Gérald Tremblay estime que sa présence n'est pas requise à la commission Charbonneau, annoncée mercredi soir pour faire la lumière sur la corruption et la collusion dans l'industrie de la construction. Le maire de Montréal n'écarte pas la possibilité d'y témoigner, mais se réserve le droit de décider après avoir pris connaissance des «circonstances» entourant une invitation à s'y rendre.

Daphné Cameron LA PRESSE

«J'ai déjà témoigné alors je n'ai pas besoin de témoigner en public une deuxième fois. J'ai déjà dit ce que j'avais à dire aux autorités policières et j'espère qu'il y aura des résultats à très court terme», a déclaré M. Tremblay lors d'un bref point de presse à l'hôtel de ville, en milieu de soirée.

Donc si on vous invite à aller témoigner à cette commission vous n'y allez pas? a rétorqué une journaliste.

«Je n'ai pas dit ça. Je verrai dans quelle circonstance on me demandera d'y aller», a répondu le maire. «Si quelqu'un veut prendre le risque d'accuser sans avoir des preuves, à ce moment-là il risque d'être poursuivi, donc c'est délicat», a-t-il ajouté au sujet d'un témoignage public.

Il y a quelques heures, le premier ministre Jean Charest a annoncé que la commission présidée par la juge France Charbonneau ne pourra forcer quiconque à venir témoigner. L'abandon du pouvoir de contrainte (qui se trouve dans la loi sur les commissions d'enquête) fait en sorte que toutes les informations divulguées lors des audiences publiques pourront ultimement servir de preuve dans le cadre de dépôt d'accusations criminelles. Des témoins seront également entendus à huis clos.

Le maire Tremblay, qui a demandé une commission d'enquête publique dès les élections municipales de 2009, n'a pas voulu se positionner sur la formule retenue.

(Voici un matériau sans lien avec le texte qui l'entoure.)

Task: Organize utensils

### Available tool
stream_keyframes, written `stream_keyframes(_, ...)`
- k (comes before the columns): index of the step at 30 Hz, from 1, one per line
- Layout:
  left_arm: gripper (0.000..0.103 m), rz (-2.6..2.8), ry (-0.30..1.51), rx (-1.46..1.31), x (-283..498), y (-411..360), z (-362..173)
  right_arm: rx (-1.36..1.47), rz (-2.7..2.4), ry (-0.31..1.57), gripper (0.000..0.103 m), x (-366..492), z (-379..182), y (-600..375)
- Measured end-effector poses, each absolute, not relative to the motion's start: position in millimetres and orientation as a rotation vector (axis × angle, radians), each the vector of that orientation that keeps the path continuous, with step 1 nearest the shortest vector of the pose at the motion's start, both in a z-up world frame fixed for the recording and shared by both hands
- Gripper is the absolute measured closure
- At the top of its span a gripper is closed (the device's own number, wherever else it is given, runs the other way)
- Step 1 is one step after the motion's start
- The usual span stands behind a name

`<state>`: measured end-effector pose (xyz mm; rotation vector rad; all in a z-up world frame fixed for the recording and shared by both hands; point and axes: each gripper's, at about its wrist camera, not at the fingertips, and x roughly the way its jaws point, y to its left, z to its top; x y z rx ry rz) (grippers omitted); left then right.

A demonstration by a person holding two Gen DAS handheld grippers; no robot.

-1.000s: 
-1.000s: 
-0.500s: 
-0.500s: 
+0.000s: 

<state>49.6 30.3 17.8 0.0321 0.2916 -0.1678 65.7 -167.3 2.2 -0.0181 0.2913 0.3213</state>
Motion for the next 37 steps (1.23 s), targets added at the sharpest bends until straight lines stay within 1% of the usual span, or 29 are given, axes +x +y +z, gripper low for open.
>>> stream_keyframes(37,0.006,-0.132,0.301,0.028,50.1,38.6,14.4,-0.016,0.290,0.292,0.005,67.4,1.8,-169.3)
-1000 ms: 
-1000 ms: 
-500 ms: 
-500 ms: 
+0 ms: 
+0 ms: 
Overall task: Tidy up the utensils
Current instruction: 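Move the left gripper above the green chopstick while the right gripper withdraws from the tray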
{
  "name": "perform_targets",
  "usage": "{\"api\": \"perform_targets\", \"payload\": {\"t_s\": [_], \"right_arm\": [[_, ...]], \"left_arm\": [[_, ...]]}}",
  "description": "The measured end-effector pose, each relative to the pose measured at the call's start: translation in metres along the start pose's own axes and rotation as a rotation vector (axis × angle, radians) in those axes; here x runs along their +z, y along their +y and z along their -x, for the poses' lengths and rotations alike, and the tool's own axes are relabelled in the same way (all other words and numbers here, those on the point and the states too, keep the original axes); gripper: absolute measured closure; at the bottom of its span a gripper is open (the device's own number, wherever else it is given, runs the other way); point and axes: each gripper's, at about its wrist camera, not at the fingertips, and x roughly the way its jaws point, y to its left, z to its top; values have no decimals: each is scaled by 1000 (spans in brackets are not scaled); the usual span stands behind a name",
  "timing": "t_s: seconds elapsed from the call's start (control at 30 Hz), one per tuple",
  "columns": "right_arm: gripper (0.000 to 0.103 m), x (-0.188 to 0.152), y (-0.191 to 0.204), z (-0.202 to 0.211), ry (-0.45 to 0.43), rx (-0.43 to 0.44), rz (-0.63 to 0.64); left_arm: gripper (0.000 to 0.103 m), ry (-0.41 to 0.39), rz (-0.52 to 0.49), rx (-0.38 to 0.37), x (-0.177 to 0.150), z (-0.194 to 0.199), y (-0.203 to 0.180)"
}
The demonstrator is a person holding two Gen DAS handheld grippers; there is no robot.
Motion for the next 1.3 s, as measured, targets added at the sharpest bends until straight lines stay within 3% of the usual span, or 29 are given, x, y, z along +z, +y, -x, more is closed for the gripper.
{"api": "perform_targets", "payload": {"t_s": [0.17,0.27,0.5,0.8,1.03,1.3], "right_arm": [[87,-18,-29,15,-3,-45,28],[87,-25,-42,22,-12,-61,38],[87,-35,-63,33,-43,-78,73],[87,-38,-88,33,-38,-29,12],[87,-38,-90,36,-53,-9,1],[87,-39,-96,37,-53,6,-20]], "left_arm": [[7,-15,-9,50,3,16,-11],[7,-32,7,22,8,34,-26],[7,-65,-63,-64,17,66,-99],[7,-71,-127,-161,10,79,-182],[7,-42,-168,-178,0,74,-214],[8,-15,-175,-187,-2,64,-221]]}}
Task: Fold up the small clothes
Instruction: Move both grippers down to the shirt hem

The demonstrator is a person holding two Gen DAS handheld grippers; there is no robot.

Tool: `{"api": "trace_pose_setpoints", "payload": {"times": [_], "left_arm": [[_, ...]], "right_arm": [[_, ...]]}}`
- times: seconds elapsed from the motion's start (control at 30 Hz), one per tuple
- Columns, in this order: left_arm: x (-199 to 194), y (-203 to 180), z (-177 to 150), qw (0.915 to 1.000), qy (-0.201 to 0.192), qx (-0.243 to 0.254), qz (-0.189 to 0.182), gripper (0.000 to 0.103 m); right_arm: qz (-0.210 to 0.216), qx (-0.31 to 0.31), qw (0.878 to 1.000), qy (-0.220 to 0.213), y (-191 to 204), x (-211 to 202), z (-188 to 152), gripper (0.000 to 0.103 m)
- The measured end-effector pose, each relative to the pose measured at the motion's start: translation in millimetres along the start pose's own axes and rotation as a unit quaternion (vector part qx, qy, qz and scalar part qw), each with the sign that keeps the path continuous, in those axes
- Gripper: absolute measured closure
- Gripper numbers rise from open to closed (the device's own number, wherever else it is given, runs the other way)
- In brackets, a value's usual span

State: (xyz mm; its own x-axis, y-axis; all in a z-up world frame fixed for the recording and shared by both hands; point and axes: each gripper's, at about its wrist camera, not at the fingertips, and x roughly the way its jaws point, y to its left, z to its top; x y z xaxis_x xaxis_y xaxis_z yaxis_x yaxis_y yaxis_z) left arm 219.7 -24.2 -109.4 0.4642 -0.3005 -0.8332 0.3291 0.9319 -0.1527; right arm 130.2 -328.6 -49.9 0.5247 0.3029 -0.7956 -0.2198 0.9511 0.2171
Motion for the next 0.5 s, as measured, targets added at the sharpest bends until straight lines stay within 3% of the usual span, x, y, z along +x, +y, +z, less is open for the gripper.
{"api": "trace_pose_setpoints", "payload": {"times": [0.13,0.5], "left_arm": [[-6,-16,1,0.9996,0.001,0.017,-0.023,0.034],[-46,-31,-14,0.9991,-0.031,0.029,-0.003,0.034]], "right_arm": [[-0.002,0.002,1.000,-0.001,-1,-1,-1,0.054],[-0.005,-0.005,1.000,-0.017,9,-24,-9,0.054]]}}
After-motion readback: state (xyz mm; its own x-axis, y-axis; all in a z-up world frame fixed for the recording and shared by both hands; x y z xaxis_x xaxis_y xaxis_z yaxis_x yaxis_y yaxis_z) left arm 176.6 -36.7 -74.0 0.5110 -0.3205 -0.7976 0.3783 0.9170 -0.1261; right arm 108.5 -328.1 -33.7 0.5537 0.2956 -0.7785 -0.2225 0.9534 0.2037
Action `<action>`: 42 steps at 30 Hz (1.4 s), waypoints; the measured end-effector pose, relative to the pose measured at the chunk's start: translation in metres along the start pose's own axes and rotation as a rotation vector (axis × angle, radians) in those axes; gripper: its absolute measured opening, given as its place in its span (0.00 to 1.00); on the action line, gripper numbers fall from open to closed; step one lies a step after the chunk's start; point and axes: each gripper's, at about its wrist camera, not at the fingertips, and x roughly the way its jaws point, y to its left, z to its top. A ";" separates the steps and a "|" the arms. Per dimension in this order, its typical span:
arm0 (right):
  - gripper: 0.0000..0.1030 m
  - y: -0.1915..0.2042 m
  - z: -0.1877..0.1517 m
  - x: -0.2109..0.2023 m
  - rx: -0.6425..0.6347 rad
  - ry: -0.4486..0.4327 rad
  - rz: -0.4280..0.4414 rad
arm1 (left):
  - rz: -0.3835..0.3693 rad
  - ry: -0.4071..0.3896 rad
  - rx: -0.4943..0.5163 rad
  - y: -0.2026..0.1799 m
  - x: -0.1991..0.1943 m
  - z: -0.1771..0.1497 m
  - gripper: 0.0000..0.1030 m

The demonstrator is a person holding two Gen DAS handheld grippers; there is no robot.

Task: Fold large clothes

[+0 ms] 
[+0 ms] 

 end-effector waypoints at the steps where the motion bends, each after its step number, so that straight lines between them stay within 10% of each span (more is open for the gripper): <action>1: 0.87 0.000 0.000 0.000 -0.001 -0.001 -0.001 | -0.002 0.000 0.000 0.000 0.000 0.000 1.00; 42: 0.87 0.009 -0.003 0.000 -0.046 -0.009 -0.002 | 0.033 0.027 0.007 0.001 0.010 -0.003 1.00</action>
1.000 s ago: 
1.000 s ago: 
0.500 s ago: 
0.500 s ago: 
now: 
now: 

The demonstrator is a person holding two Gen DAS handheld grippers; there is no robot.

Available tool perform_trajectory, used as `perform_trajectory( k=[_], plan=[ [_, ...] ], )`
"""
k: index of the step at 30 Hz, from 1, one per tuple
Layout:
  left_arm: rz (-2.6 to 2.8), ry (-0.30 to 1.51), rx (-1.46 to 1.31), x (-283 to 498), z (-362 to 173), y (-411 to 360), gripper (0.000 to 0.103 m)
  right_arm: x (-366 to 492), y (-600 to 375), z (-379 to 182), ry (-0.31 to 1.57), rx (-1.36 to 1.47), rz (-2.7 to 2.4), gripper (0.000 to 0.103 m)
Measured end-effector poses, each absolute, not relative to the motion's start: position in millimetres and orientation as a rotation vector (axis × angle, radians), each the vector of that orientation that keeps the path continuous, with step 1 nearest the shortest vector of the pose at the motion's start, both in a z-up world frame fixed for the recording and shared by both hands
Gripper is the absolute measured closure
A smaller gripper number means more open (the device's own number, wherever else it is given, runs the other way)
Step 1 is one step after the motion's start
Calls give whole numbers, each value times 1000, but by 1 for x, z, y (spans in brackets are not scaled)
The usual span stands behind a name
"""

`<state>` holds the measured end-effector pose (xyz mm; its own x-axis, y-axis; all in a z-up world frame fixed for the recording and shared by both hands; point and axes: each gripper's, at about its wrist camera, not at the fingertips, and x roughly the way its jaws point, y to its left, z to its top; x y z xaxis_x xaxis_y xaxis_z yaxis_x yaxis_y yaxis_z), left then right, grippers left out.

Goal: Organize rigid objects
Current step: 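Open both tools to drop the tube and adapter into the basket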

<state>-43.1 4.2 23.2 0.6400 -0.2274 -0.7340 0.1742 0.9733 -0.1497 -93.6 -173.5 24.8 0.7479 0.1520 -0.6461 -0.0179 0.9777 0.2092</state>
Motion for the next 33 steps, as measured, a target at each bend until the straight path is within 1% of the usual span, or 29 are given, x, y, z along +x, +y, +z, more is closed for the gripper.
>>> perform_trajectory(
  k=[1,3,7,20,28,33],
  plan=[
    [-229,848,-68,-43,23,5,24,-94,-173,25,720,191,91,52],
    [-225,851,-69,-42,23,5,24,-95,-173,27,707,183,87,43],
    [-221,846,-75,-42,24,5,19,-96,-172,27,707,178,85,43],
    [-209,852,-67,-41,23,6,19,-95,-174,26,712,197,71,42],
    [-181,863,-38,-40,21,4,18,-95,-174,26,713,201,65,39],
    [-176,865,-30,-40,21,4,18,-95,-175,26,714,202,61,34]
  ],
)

«Le gouvernement et le premier ministre ont des informations que je n'ai pas. Il y a certainement beaucoup de personnes qui ont déjà témoigné devant l'Unité permanente anticorruption (UPAC) et partant de là, le gouvernement a pris une décision», a-t-il souligné.

À son avis, la commission annoncée aujourd'hui est «un nouvel outil», un «effort additionnel», pour «faire la lumière le plus rapidement possible sur les allégations de collusion et de corruption dans l'industrie de la construction.»

Je souhaite que la commission puisse «démontrer hors de tout doute que dans mon cas à moi et dans le cas d'autres élus on a rien à cacher et que l'on a déjà donné de l'information aux autorités compétentes. Un jour, la preuve va sortir, il y a des gens qui vont être accusés et peut-être que la population va réaliser que l'on a fait, nous, tous les efforts nécessaires.»